What needs to be done -
Please find every line in the records below that contains the word "task", and copy it.
[Start of section]
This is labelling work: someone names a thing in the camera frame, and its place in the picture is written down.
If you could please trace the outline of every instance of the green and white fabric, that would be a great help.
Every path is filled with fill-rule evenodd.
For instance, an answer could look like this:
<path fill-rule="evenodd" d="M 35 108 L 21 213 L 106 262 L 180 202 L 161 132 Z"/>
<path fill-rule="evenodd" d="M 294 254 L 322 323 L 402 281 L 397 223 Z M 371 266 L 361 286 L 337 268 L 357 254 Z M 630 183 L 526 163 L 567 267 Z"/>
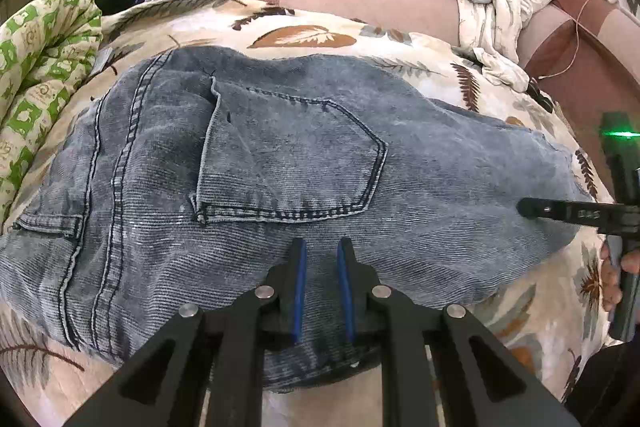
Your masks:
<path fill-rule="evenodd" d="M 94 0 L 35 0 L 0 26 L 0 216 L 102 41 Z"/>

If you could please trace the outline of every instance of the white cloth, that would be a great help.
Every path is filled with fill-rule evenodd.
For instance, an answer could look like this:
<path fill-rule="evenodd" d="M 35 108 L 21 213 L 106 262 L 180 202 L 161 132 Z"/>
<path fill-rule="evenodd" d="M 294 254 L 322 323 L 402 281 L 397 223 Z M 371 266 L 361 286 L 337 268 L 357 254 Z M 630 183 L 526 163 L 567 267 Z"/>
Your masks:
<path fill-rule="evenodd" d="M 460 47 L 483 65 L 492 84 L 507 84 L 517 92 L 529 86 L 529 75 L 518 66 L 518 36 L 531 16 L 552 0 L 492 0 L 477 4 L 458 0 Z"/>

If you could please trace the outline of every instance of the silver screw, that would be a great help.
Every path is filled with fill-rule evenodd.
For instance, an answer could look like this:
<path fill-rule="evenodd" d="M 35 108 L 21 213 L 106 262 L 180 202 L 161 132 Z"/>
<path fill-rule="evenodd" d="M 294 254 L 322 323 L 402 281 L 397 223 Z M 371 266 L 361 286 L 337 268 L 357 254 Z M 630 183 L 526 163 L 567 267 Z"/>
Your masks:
[End of section]
[Start of section]
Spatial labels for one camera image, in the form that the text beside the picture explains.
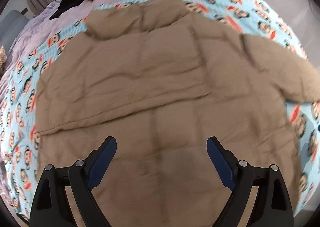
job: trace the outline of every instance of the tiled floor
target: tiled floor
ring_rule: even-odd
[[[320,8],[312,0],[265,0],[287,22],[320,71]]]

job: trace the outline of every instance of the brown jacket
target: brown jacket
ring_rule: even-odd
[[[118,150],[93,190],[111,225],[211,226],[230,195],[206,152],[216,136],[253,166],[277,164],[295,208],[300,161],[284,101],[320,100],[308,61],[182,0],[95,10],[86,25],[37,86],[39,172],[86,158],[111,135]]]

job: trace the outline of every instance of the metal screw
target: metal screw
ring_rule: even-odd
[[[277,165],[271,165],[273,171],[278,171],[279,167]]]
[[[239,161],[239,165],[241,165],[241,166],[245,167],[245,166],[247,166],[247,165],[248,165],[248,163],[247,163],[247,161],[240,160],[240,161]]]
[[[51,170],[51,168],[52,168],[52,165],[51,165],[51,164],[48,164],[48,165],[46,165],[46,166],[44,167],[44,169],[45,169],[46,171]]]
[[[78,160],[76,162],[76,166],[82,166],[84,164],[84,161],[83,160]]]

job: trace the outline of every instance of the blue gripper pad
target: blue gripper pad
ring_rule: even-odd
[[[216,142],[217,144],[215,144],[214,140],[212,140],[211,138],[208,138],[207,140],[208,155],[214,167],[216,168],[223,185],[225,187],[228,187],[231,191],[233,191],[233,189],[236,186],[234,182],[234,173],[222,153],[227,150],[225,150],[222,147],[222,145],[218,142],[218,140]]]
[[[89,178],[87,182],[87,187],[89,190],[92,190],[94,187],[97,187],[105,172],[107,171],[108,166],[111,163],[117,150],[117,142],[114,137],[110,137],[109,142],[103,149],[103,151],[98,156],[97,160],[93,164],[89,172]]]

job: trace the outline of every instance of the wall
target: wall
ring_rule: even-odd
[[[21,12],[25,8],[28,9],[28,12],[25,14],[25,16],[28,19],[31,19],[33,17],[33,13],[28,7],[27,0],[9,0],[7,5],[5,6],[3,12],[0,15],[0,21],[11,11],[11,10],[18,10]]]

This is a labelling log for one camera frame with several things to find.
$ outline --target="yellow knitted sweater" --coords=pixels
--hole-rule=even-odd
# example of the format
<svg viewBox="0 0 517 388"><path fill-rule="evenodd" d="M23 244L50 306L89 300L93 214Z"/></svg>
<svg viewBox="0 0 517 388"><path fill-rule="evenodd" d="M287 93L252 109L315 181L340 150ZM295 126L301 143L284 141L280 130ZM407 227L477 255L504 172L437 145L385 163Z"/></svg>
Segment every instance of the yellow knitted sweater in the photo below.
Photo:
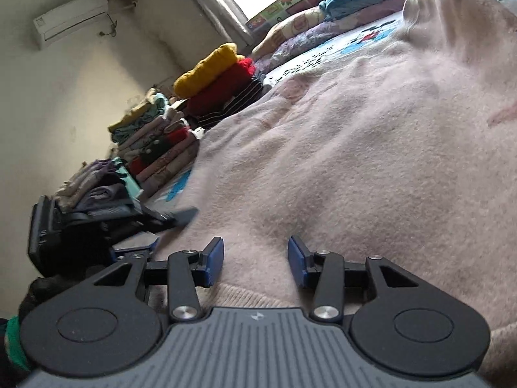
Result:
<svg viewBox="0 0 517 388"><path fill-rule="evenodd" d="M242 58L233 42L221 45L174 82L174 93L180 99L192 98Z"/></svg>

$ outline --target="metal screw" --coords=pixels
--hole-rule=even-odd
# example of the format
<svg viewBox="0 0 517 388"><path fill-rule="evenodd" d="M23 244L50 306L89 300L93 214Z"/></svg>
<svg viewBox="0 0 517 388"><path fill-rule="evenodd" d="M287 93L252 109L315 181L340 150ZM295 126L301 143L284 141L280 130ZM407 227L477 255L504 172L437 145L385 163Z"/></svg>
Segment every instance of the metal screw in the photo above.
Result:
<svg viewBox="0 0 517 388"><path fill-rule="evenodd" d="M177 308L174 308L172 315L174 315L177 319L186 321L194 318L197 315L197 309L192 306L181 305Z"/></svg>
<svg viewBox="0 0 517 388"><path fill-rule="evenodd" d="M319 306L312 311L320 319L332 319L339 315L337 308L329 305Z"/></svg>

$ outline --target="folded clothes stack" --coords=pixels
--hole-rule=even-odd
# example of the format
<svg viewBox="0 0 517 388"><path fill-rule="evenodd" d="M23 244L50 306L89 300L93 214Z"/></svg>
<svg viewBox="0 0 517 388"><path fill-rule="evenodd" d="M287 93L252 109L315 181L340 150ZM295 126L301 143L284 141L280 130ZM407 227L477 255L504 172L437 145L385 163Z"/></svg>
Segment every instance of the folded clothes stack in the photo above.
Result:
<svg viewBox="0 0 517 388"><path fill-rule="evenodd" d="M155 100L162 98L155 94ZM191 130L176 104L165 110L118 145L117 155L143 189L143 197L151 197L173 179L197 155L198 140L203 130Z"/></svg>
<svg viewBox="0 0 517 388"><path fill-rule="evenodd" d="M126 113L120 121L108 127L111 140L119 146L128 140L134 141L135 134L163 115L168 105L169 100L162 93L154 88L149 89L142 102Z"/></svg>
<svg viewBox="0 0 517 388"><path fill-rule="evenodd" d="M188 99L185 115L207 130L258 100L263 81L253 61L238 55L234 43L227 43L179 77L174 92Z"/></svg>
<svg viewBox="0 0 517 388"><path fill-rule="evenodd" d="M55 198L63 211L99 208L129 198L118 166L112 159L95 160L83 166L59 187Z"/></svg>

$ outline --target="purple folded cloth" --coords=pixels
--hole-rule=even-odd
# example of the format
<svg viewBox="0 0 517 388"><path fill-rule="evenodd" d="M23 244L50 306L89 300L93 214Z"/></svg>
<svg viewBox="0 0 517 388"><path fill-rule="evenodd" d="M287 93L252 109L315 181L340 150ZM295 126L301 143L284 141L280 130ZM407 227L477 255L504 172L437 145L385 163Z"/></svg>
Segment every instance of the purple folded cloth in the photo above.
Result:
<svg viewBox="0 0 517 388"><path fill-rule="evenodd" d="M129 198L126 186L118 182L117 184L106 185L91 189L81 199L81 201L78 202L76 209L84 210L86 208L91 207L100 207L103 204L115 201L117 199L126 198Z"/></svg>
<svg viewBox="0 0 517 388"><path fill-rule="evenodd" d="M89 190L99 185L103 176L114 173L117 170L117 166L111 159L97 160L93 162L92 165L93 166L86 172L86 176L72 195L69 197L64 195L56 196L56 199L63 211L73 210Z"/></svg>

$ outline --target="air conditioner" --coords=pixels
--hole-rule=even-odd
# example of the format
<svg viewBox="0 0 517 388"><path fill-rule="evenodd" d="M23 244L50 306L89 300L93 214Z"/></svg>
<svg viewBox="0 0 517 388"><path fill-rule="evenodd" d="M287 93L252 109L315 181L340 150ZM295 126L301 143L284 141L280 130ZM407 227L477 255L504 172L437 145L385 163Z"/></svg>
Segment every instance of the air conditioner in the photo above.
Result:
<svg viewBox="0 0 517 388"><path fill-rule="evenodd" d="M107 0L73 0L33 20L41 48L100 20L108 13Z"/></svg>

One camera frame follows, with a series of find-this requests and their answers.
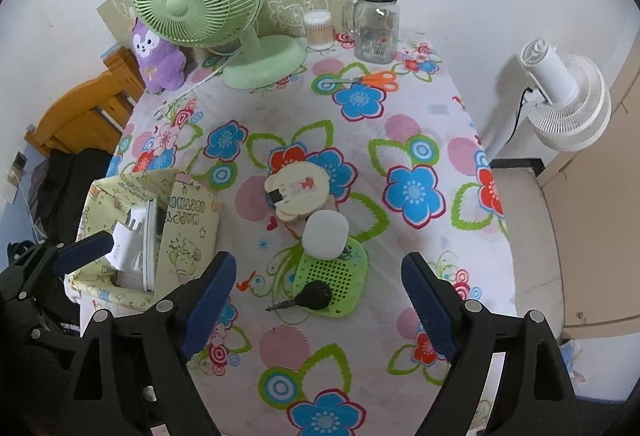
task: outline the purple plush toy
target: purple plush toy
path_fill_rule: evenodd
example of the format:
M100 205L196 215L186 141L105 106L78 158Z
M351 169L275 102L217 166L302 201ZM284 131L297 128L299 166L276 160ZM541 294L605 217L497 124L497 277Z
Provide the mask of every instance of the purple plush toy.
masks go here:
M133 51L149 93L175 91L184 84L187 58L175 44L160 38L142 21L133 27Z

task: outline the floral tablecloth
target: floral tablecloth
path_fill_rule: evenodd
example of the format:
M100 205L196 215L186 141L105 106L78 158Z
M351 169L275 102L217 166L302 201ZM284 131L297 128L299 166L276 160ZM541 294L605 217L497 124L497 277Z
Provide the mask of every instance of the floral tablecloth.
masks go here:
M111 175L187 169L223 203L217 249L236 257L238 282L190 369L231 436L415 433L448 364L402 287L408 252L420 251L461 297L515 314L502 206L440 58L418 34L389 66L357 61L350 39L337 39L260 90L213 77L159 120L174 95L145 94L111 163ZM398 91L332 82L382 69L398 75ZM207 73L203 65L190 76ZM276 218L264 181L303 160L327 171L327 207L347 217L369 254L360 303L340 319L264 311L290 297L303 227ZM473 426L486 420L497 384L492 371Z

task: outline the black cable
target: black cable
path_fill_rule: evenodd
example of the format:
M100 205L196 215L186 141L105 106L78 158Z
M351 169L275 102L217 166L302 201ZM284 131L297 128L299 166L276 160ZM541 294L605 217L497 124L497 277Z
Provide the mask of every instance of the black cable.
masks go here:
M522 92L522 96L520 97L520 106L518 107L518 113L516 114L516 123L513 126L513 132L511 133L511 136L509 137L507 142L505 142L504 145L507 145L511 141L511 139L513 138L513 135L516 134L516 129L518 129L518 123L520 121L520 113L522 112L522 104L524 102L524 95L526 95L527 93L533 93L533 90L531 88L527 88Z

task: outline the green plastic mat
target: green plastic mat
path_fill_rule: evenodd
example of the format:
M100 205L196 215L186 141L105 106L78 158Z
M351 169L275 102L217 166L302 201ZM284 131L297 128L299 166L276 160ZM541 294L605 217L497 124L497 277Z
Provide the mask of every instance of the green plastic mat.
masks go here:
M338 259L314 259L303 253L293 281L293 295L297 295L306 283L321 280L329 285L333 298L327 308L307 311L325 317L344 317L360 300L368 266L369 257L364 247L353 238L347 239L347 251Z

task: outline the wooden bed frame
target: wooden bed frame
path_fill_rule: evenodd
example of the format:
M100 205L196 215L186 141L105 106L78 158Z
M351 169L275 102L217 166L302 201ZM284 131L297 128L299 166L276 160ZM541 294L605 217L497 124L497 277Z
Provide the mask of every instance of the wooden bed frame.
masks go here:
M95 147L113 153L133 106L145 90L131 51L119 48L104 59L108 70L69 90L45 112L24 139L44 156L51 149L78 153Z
[End of section]
[Start of section]
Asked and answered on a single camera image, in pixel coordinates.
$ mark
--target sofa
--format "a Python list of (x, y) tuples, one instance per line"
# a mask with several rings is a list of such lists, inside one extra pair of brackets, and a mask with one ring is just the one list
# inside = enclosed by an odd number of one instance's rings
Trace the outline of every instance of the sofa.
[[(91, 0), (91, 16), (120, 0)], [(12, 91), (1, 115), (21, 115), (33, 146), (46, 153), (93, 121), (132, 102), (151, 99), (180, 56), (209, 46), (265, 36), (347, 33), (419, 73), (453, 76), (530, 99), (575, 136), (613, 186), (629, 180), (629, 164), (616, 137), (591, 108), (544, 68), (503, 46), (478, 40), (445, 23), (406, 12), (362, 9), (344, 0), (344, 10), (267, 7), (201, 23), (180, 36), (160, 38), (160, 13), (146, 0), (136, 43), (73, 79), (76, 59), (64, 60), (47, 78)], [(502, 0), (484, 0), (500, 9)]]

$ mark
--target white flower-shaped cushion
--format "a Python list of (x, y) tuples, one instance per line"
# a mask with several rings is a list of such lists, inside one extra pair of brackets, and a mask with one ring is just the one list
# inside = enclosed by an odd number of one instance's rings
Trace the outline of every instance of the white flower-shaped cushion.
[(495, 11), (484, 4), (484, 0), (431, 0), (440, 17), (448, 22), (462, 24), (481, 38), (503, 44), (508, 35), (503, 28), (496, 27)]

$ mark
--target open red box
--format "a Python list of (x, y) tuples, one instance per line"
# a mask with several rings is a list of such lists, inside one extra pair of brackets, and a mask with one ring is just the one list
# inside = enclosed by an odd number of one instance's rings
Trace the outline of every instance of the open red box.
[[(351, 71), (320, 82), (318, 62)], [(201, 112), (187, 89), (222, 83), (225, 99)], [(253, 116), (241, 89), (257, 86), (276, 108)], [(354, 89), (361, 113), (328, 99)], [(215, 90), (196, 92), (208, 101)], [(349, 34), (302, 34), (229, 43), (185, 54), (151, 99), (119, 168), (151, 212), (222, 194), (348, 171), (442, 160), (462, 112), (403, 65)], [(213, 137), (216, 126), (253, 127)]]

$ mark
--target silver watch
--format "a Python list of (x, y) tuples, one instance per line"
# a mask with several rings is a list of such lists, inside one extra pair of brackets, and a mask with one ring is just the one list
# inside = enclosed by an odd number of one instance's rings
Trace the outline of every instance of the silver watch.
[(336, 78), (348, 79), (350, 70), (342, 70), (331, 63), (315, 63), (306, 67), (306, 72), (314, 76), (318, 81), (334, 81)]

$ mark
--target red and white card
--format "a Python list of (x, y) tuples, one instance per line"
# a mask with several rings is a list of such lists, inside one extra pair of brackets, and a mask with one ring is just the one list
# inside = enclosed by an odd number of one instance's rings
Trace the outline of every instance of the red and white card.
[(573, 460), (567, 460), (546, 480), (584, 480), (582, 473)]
[End of section]
Output for this exercise -
task: outline the purple plush toy
task: outline the floral tablecloth
task: outline the black cable
task: outline the green plastic mat
task: outline the wooden bed frame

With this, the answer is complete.